На четверть мили позади, так, чтобы поднимающаяся с дороги пыль не заслоняла это зрелище, колеблющейся махиной следовали боевые слоны Акбара – они трубили и сверкали броней из листовой стали. У некоторых к бивням, окрашенным в красный цвет, были привязаны затупленные клинки. Для боя лезвия затачивали до смертельной остроты, а эти красовались просто для представления. Вместе со слонами, захваченными у Хему, у Акбара их теперь было более шестисот. Затем катились лафеты и запряженные волами повозки, груженные бронзовыми орудиями Акбара, а после – огромный вещевой обоз, перевозящий весь скарб: палатки, сосуды, еду и топливо для армии правителя.
Местами толпа, собравшаяся посмотреть на шествие моголов, была столь многочисленной, что воинам приходилось сдерживать людей, орудуя копьями. Даже из селений, лежащих в отдалении, люди бежали от своих полей, чтобы рассмотреть процессию и отдать почести падишаху. И все же Акбар был рад, когда все наконец закончилось. Такова была его воля: закончить шествие здесь, в Лахоре, – в городе, в который два года назад, в благословенный февральский день тысяча пятьсот пятьдесят пятого года, с триумфом вошел его отец Хумаюн, завоевав впоследствии Индостан. Акбар был тогда с ним и помнил все – и сияние расшитого золотом и отделанного жемчугом слоновьего седла, на котором они ехали, и ликование на лице отца, когда тот, улыбаясь, обернулся к нему. Из почтения к отцу юный падишах повелел воссоздать все до последней мелочи во время его собственного шествия в Лахор, которое состоялось вчера вечером, под небом, окрашенным закатным багрянцем на западе. Теперь, взирая со своего величественного трона на ряды военачальников и распростертых перед ним в церемониальном приветствии вождей племен, Акбар чувствовал глубокое удовлетворение. Как только разнеслась весть о победе моголов над Хему, все они поспешили выразить ему свою преданность.
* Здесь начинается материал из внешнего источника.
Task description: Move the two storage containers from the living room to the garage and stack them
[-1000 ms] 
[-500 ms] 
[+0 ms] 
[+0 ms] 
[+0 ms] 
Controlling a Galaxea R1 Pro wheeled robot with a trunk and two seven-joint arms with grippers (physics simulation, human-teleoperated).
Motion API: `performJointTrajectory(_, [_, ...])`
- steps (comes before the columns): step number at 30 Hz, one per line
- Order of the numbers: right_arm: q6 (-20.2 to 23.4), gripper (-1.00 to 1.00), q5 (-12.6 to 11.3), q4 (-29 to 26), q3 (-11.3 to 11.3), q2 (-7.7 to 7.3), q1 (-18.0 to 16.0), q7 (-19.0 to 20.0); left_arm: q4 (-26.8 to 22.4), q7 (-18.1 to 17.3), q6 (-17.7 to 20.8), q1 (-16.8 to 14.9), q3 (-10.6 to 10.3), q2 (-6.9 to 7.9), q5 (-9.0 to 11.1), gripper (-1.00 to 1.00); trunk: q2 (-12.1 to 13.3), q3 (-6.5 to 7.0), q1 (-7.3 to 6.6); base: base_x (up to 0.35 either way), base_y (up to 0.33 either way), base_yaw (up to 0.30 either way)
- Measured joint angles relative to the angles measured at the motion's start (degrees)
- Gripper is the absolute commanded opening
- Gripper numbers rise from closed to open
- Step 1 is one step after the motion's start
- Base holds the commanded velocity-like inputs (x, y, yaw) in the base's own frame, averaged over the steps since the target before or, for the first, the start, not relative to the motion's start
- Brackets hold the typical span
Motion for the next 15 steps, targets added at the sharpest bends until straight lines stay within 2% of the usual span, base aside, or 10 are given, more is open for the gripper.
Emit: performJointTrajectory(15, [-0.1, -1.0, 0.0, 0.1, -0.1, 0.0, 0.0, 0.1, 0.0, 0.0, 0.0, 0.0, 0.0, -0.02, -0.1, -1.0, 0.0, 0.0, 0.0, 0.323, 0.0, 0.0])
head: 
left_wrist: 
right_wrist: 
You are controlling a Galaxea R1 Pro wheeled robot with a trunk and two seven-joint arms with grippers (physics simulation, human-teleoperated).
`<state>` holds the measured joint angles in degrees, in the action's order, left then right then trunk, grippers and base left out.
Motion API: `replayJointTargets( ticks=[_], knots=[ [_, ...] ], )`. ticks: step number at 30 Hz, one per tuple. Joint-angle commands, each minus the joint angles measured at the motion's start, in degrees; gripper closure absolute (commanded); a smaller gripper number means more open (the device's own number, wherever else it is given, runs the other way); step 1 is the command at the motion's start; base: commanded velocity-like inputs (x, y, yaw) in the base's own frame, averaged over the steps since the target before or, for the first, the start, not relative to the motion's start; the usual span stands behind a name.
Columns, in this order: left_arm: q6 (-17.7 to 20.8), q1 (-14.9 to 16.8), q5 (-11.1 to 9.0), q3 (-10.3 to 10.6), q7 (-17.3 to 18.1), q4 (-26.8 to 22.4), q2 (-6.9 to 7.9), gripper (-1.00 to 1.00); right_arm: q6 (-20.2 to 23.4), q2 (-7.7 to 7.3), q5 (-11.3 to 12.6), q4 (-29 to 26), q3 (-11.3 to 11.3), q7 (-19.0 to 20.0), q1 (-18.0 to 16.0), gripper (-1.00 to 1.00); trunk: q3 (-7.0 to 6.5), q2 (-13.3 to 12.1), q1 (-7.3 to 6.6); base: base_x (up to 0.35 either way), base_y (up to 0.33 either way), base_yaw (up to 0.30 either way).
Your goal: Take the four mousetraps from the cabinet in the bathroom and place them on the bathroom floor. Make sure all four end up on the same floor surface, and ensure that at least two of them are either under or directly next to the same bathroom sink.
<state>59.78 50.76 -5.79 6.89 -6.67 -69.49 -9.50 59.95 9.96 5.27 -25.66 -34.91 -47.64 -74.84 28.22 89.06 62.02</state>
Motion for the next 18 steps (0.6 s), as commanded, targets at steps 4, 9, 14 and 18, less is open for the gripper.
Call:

Каждый день прибывали гонцы, принося лестные послания и диковинные дары, – породистых охотничьих собак, горлиц с украшенными драгоценными каменьями ожерельями на шее и перьями, окрашенными во все цвета радуги, кинжалы с нефритовыми рукоятями, мушкеты с прикладами, инкрустированными слоновой костью, отделанные изумрудами курильницы из чистого золота, черепаховые шкатулки с благовониями и даже большой рубин, который, по нижайшим уверениям его дарителя, более пяти веков был семейной реликвией.
Акбар благосклонно принимал эти сокровища, но, будучи уже достаточно проницательным, знал, что часто бывает так: чем щедрее подношение, тем коварнее может оказаться предательство, которое замышляет даритель. Посовещавшись с Байрам-ханом, Акбар распорядился, чтобы эти, казалось бы, верные сторонники ждали его в Лахоре.
– Встаньте.
Всего их было около шестидесяти. Одни худощавые и холеные, в одеждах из шелка и парчи всех цветов – от сапфирово‑синего до шафранно-желтого, другие – вожди с гор – в грубых туниках и штанах; все поднялись на ноги и ждали, сложив руки и склонив головы.
– Я благодарю вас за то, что откликнулись на мой зов и присягнули мне в верности. Я вспоминаю клятвы, данные моему отцу, когда он так же проходил через Лахор не так давно. И в самом деле, я узнаю здесь многих из вас.
Акбар медленно обвел ряды внимательным взглядом. Байрам-хан хорошо его осведомил. Он знал, что среди этих вождей было по крайней мере с десяток тех, кто принес клятву верности его отцу, но после его смерти немедленно прекратил посылать причитающуюся дань. Двое даже отправились к Хему. Им, должно быть, очень хотелось знать, что именно известно теперь Акбару. Вот тот рябой, пузатый вождь из-под Мултана, который только что преподнес ему прекрасного гнедого жеребца и сейчас так тщательно разглядывает ковер у своих ног, – заподозрил ли он, что у Акбара есть доказательства его измены? Люди Ахмед-хана перехватили одного из его вельмож с письмом к Хему.
На пути в Лахор падишах часами спорил с Байрам-ханом и своими советниками, решая, как лучше всего поступить с теми, чья верность была слаба. Кое-кто говорил, что во времена правления его деда Бабура никакой милости и знать не знали. Виновных распяли бы на плахе и топтали слонами, пока живот не разорвет и кишки наружу не полезут, или же сняли бы с них кожу живьем, или разорвали жеребцами. Но вновь – так же, как и в случае с Тарди-беком, – Акбар не мог забыть слова, которые так любил повторять отец: «Мстить способен любой. Быть милосердным – лишь истинно великий».